> [WORK ORDER]
Check each line of the data for "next" and select those that have it.

> [EXTRACTED MATERIAL]
◇ ◇ ◇

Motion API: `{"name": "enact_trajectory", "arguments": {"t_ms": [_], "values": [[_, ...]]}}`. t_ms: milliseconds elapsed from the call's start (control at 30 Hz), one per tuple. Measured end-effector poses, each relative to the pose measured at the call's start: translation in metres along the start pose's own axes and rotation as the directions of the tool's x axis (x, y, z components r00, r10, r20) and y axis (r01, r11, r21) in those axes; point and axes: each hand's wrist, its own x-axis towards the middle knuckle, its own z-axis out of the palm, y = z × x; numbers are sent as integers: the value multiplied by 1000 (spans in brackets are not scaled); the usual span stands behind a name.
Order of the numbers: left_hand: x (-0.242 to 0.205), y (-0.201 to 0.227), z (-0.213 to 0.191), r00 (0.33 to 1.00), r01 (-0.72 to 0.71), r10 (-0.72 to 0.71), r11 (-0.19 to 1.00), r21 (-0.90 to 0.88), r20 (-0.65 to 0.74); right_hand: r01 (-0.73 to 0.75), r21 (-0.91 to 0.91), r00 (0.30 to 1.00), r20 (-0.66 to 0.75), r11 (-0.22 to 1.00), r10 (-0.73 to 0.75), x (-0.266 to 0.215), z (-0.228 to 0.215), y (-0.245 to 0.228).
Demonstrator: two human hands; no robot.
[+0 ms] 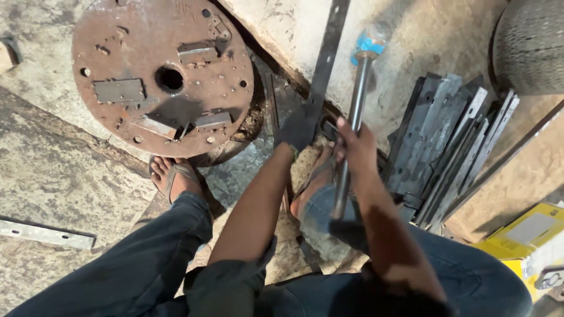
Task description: Inspecting and striking metal furniture components with a hammer.
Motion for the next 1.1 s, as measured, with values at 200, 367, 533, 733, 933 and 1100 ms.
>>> {"name": "enact_trajectory", "arguments": {"t_ms": [200,367,533,733,933,1100], "values": [[22,24,-11,998,6,5,987,160,-70,59,503,938,267,862,-220,-21,0,-8],[22,31,-17,996,24,-8,984,174,-88,47,642,883,332,765,-333,10,16,15],[23,4,-9,980,-104,142,964,247,-142,-208,586,886,453,783,-103,-2,4,9],[20,-34,4,965,-91,149,961,260,-215,36,677,840,378,735,-390,12,10,16],[-32,30,-16,995,84,-79,993,86,-60,-160,440,929,369,884,-15,25,10,-11],[-48,13,-9,983,178,-177,984,14,-52,14,538,860,423,843,-285,26,5,-6]]}}
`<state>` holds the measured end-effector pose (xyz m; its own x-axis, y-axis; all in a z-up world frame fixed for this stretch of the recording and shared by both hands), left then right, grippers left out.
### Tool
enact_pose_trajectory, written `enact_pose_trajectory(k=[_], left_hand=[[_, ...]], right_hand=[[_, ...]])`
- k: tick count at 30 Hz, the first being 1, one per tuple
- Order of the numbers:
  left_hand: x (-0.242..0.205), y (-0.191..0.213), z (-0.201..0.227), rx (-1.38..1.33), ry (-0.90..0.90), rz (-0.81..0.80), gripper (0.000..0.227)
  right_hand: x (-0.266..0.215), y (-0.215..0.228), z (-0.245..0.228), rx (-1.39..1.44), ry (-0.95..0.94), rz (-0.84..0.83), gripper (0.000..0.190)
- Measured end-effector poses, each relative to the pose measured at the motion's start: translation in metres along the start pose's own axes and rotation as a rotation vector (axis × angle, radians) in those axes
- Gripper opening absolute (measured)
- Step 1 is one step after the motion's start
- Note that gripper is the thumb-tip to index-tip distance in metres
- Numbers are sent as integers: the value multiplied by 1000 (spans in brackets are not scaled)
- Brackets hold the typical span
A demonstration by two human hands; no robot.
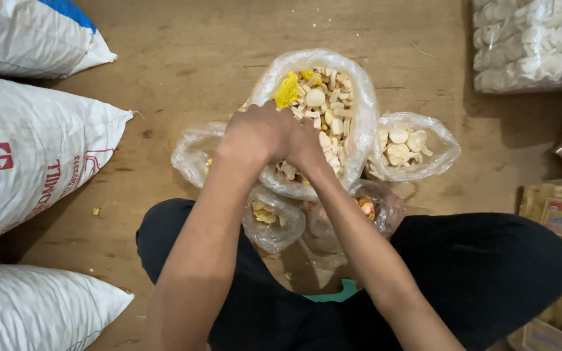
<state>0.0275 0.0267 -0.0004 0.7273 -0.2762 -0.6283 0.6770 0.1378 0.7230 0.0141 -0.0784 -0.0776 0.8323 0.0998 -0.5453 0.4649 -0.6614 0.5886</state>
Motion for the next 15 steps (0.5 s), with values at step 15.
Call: enact_pose_trajectory(k=[15], left_hand=[[-9,-1,-11,14,59,14,52]], right_hand=[[31,34,77,-198,150,-139,49]])
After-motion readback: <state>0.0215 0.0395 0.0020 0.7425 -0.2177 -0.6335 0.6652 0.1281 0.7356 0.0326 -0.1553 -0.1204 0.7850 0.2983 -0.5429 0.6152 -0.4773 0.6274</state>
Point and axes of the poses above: each hand's wrist, its own x-axis towards the middle knuckle, its own y-axis out of the back of the hand, z = x × y, the point moved 1 cm from there along x, towards the middle knuckle, and after that the axes turned 3 degrees about -y, right-handed, at the moved point
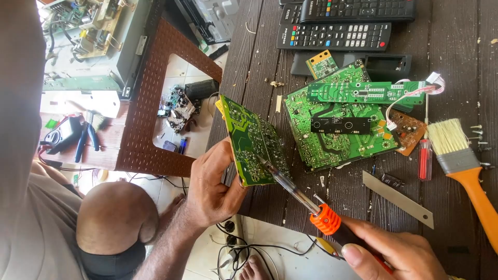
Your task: The person uses a soldering iron to work on a green circuit board held in their left hand. They apply the hot tip to various points on the board while seated at a cluttered workbench.
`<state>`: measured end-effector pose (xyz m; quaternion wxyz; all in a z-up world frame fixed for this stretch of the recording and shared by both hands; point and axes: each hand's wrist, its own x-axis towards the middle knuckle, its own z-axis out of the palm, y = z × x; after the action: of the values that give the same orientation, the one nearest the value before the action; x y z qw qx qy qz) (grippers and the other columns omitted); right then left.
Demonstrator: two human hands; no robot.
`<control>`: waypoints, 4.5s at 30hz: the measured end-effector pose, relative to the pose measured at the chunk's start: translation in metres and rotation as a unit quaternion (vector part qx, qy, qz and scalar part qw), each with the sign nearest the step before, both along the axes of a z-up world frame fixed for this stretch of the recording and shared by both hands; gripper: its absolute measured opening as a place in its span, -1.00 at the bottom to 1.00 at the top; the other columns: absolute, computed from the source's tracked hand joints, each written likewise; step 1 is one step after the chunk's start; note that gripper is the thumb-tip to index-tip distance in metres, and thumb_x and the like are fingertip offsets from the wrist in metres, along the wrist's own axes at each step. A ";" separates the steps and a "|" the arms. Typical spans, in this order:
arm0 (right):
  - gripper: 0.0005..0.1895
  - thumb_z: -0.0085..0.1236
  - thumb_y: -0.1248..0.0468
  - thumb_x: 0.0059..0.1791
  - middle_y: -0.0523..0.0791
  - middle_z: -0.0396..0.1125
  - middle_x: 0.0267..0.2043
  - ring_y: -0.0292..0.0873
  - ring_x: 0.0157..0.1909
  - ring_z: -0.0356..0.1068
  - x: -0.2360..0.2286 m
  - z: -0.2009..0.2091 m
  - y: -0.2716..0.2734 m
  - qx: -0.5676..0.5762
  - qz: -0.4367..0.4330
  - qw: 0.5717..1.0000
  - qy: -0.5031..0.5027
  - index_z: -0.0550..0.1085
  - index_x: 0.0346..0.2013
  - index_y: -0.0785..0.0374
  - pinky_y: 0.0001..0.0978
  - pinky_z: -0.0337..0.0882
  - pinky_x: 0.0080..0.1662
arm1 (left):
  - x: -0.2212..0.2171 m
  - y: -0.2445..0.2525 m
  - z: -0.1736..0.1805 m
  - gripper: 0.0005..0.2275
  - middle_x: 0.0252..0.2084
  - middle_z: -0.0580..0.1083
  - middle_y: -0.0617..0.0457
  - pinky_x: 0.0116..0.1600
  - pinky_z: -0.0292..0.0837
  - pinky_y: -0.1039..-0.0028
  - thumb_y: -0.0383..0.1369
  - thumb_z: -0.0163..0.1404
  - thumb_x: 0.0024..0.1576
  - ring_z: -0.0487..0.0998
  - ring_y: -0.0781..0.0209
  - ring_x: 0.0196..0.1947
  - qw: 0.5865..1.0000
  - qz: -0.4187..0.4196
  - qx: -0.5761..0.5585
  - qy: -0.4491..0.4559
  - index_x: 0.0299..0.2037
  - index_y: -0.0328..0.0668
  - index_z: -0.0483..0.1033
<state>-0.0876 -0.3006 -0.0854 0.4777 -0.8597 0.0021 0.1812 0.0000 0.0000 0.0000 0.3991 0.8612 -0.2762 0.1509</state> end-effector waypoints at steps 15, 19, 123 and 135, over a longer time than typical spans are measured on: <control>-0.45 0.10 -0.16 -0.18 -0.14 0.32 -0.85 -0.25 -0.80 0.32 -0.004 0.006 0.007 -0.040 -0.010 0.999 -0.029 0.69 0.08 -0.38 -0.37 0.33 -0.56 | -0.001 -0.003 0.015 -0.86 -0.37 0.29 0.03 -0.52 0.25 0.36 -0.55 -0.22 0.26 0.24 0.19 -0.52 0.997 -0.027 0.078 0.005 -0.04 -0.40 0.35; -0.42 0.08 -0.19 -0.19 -0.16 0.32 -0.86 -0.25 -0.80 0.37 -0.002 0.000 0.004 -0.056 0.016 0.998 -0.018 0.65 0.12 -0.47 -0.40 0.39 -0.55 | -0.001 -0.002 0.017 -0.79 -0.20 0.43 -0.09 -0.32 0.50 0.29 -0.52 -0.25 0.27 0.44 0.06 -0.37 0.995 -0.038 0.090 0.002 0.05 -0.42 0.34; -0.47 0.18 -0.05 -0.17 -0.13 0.18 -0.84 -0.24 -0.77 0.11 -0.003 0.006 0.000 0.017 -0.006 0.998 -0.060 0.73 0.06 -0.16 -0.31 0.10 -0.59 | -0.005 -0.013 0.022 -0.86 -0.39 0.26 0.08 -0.60 0.33 0.45 -0.44 -0.30 0.35 0.27 0.27 -0.56 0.996 -0.013 0.089 -0.003 -0.23 -0.25 0.27; -0.42 0.19 0.09 -0.17 -0.12 0.11 -0.83 -0.25 -0.78 0.05 0.000 0.017 -0.004 0.087 -0.048 0.994 -0.043 0.68 0.13 0.10 -0.31 0.07 -0.69 | -0.003 -0.022 0.028 -0.82 -0.41 0.14 0.03 -0.49 0.05 0.19 -0.49 -0.23 0.34 0.17 0.07 -0.50 0.997 -0.001 0.077 0.005 -0.33 -0.25 0.11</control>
<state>-0.0877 -0.3043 -0.0682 0.5583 -0.8208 0.0069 0.1202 -0.0032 -0.0219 0.0277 0.3327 0.8900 -0.2858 0.1243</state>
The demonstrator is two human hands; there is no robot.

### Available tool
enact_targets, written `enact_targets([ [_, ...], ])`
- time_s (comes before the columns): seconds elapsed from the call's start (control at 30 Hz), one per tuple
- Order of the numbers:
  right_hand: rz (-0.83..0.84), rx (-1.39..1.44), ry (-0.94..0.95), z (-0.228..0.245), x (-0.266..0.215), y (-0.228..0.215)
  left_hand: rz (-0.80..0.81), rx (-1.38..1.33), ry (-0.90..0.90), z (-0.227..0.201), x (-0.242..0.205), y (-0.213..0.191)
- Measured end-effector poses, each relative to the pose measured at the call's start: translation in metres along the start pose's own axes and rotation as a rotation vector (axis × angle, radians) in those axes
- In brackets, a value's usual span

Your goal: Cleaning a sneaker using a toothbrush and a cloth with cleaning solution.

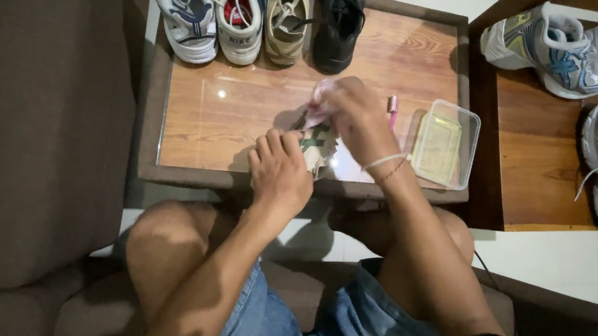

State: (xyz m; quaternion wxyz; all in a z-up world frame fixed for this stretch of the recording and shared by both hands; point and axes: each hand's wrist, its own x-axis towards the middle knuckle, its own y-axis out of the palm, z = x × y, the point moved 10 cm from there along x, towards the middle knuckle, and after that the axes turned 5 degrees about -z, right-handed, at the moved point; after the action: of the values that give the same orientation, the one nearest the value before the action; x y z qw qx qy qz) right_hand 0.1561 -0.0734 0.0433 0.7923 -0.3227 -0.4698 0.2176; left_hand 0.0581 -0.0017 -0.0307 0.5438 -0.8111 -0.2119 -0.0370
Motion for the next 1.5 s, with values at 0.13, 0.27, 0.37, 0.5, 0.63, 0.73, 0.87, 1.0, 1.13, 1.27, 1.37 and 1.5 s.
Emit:
enact_targets([
  [0.13, -0.021, -0.164, 0.147, -0.043, -0.028, 0.011, 0.149, -0.015, 0.015, 0.004, -0.008, 0.004],
  [0.27, 0.089, 0.07, 0.115, 0.011, -0.028, 0.039, 0.365, 0.107, -0.087, 0.016, -0.008, 0.009],
  [0.37, 0.147, 0.145, 0.084, 0.035, -0.026, 0.042, 0.533, 0.175, -0.118, 0.012, -0.013, 0.01],
  [0.5, -0.026, -0.256, -0.028, 0.011, -0.01, 0.013, 0.571, 0.119, -0.083, 0.005, -0.016, 0.002],
  [0.63, -0.004, -0.293, 0.055, -0.003, -0.031, 0.028, 0.54, 0.193, -0.082, 0.015, -0.02, 0.002],
  [0.73, -0.003, -0.266, -0.069, 0.039, -0.04, 0.041, 0.402, 0.256, -0.042, 0.018, -0.028, 0.0],
  [0.87, 0.043, -0.214, -0.082, 0.053, -0.038, 0.035, 0.212, 0.302, -0.019, 0.014, -0.03, -0.018],
  [1.0, -0.033, -0.172, -0.008, -0.01, -0.034, -0.003, -0.035, 0.217, 0.03, 0.003, -0.033, -0.045],
  [1.13, 0.016, -0.159, -0.005, 0.037, -0.036, -0.017, -0.195, 0.225, 0.046, -0.005, -0.041, -0.054],
  [1.27, 0.109, -0.134, -0.081, 0.061, -0.069, 0.036, -0.214, 0.304, 0.061, -0.011, -0.044, -0.055],
  [1.37, 0.113, -0.123, -0.193, 0.086, -0.053, 0.022, -0.159, 0.316, 0.068, -0.009, -0.046, -0.044],
  [1.5, 0.05, -0.242, -0.136, 0.052, -0.046, -0.004, 0.029, 0.281, 0.022, -0.004, -0.052, -0.018],
])
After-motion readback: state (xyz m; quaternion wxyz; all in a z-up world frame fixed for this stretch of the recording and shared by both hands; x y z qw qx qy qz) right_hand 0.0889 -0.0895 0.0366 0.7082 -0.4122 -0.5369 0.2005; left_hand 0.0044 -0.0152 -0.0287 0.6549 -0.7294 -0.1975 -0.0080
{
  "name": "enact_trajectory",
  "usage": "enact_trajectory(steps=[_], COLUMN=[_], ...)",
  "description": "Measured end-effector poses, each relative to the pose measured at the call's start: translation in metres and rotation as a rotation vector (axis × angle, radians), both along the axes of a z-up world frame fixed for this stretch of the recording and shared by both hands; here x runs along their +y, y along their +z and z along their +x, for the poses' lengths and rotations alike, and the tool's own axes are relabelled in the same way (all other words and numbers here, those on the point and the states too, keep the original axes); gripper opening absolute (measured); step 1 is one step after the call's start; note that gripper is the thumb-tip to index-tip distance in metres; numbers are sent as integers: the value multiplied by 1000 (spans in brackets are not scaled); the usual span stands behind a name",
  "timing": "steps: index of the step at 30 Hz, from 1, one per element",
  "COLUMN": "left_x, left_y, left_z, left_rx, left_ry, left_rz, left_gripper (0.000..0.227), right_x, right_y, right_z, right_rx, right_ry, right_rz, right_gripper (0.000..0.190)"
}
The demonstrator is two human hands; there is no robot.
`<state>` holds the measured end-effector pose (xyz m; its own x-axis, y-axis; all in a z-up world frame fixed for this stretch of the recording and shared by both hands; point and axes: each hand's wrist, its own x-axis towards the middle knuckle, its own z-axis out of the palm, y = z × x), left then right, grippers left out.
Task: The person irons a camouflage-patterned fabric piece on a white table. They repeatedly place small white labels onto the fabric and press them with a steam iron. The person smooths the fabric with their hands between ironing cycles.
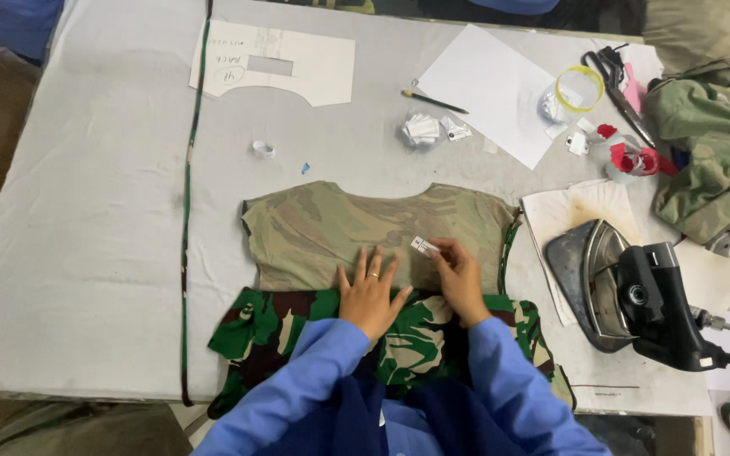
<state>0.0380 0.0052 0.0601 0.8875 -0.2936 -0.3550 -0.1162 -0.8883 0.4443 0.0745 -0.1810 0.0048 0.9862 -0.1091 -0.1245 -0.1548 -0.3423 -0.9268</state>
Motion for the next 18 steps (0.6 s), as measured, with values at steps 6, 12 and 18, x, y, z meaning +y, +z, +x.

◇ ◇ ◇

> [EXERCISE RESPONSE]
Motion for the next 1.1 s, as measured, with values at 200, 367, 533, 733, 933 and 1100 ms.
Motion for the next 15 steps (0.5 s), with values at step 15.
Motion for the next 1.5 s, with values at 0.13, 0.27, 0.37, 0.5, 0.63, 0.73, 0.87, 1.0, 1.13, 1.27, 1.37 and 1.5 s.
Motion for the next 18 steps (0.6 s), as measured, with values at steps 6, 12 and 18, x, y, z meaning +y, +z, +x.

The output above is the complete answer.